Um exercício de autoestima
Existem tarefas que exigem uma certa dose de autoestima da gente. Escrever, para mim, certamente é uma delas. Estou constantemente questionando a importância do que faço diante dos problemas do mundo.
Outro dia, dediquei um tempo da minha tarde para dar uma lida em algumas newsletters com um grande número de assinantes. Vi várias delas. E se encontrei algo em comum entre a maioria, era a importância do conteúdo que elas transmitiam.
Notícias sobre finanças, atualidades, tecnologia, mundo corporativo, marketing. Os temas eram variados. E como a autoestima mal trabalhada é algo delicado, facílima de se machucar, logo achei todas mais urgentes e necessárias do que a minha.
Eu não ensino nada a ninguém, não dou dicas, nem te atualizo sobre o mercado financeiro. Eu só compartilho minhas percepções da vida, meus medos e o meu amor por criação e arte. A quem interessa isso? Porque alguém iria querer me ler? Eu que não trago as últimas da política nem do esporte, eu que não dou a minha opinião sobre filmes ou música pop, eu que ainda tenho um blog!
Tem pessoas se pendurando em trens na fronteira do México com os Estados Unidos, tentando fugir da situação precária dos seus países, gente passando fome na minha cidade, no meu bairro, na rua onde eu moro.
Uma mulher outro dia me pediu para comprar um pacote de fubá para ela na entrada do supermercado, um pacote de fubá! E eu aqui, focado em sentar todos os dias na frente do computador para escrever essas coisas que não passam por lugar nenhum do concreto.
Essas coisas com as quais me perco e fico remoendo dentro de mim. Me parece que o mundo está cheio de coisas mais urgentes, e ele realmente está. Me pergunto se as influencers vendedoras de batons em lives também ficam se perguntando isso. Me pergunto para onde eu estou indo nesse mundo e para onde esse mundo está indo.
Por isso, escrever e divulgar o que eu escrevo é mais do que apenas um modo de melhorar minha escrita, ou de me preparar profissionalmente, mas sim, um exercício de autoestima. Um protesto contra o pensamento tirano e antiquado dentro de mim, que tenta me diminuir só porque assim ele não precisa lidar com o medo que a liberdade traz.
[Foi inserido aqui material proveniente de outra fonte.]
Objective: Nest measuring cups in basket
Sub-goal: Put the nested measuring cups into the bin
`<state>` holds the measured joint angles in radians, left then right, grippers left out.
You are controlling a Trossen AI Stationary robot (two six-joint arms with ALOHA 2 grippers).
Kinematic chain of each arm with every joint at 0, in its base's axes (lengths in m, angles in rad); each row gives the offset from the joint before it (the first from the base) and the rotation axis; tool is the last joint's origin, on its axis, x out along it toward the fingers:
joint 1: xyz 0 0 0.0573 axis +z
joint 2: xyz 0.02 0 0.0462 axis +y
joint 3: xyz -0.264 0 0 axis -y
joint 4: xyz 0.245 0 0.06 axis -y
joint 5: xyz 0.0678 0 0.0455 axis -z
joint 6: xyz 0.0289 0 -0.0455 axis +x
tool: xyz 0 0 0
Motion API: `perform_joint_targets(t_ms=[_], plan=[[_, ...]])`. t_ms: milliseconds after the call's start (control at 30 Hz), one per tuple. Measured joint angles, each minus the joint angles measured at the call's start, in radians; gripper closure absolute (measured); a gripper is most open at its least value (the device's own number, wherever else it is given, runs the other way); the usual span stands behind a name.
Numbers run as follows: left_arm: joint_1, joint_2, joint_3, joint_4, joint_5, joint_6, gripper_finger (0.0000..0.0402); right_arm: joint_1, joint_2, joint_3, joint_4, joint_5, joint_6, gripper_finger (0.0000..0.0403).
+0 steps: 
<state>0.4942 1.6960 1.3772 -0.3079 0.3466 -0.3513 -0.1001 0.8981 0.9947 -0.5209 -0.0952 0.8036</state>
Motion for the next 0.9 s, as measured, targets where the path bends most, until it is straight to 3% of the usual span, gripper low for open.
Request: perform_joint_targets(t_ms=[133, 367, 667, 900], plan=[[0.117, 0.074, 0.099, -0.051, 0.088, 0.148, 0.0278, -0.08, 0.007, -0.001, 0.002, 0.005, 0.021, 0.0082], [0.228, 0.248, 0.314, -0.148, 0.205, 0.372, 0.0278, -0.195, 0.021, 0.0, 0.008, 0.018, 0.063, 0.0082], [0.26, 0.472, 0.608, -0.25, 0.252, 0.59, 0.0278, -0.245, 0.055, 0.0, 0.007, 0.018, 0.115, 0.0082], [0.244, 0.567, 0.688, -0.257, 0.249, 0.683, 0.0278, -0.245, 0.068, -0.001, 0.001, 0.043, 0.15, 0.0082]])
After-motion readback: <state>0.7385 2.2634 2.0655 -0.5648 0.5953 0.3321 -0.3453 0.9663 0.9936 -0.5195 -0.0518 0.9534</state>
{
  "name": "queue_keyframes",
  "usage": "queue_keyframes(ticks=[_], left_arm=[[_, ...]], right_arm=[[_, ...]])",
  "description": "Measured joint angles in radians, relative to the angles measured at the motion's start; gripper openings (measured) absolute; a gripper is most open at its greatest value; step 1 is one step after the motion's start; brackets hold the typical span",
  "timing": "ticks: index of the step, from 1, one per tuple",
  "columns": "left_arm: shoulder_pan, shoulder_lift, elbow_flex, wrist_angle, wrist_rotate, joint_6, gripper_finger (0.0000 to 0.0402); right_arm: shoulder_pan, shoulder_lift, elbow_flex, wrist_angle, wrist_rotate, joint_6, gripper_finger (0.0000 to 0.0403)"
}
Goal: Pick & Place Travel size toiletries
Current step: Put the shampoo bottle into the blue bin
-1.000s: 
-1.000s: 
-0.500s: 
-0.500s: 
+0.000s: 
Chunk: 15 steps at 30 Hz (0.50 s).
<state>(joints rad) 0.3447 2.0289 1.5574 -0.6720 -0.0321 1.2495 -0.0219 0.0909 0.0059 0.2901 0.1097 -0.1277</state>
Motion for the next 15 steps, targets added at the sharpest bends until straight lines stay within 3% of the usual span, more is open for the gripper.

E talvez, para você, o seu exercício de autoestima seja enfrentar uma sala cheia de gente para apresentar um trabalho, ou talvez, quem sabe, pedir um aumento ao chefe. Dizer não, conseguir dez clientes novos, mostrar a alguém que o seu ponto de vista importa, mudar de profissão, ir visitar a casa dos sogros, terminar o relacionamento, começar o próprio negócio. Qualquer coisa que te desafie a pular além das cercas as quais suas crenças te fizeram ficar limitado.
Ou ainda, assim como eu, talvez você questione a importância do que faz, diante da densidade e urgência dos terrores que existem no mundo. Mas uma existência não anula a outra, cada peça dessa engrenagem tem sua importância para o bom funcionamento do todo. E o que você faz tem importância sim, seja na vida da sua família, na sua rua, no seu bairro, na comunidade onde você faz parte, ou até mesmo na minha vida, através de um comentário que você deixa na newsletter.
O mundo tá sempre fazendo a gente questionar o nosso valor, e me parece que no cálculo do sistema esse resultado é sempre pra menos do que pra mais. É fácil ter uma mente atrofiada e limitada em um mundo que faz questão de te vender insatisfação com quem você é, o tempo todo.
E eu sou bem injusto comigo quando desconsidero as configurações e complexidades do mundo em que a gente vive, as características e história de vida de cada indivíduo dentro dele e resumo tudo às minhas paranóias, tentando colocar nas minhas costas mais peso do que eu sou capaz de suportar.
Nessa de me comparar e me colocar pra baixo, acabo esquecendo das multiplicidades e singularidades de pessoas que existem no mundo, esqueço que nem só de newsletters sobre notícias e atualidades é feita a web. Também existem milhares de outros criativos escrevendo sobre suas vivências e percepções da vida. Que também existem newsletters de humor e conteúdo leve. Que existe de tudo nesse mundo e sempre tem alguém apto a ouvir, ler, ver, o que você tem para mostrar. E é responsabilidade sua, mostrar que o seu ponto de vista importa.
Eu não sou culpado pelos problemas sociais e políticos do mundo onde vivo, mas entendo que faço parte deles, e não a toa não nasci com habilidades para a política ou para escrever e analisar a problemática da migração desenfreada.
Mas como parte do problema, cabe a mim encontrar um jeito de contribuir da maneira que posso, no lugar onde me cabe no momento atual. Mesmo que isso signifique apenas comprar um pacote de fubá para a mulher pedindo na frente do supermercado, mesmo que isso signifique compartilhar com você o que eu sinto.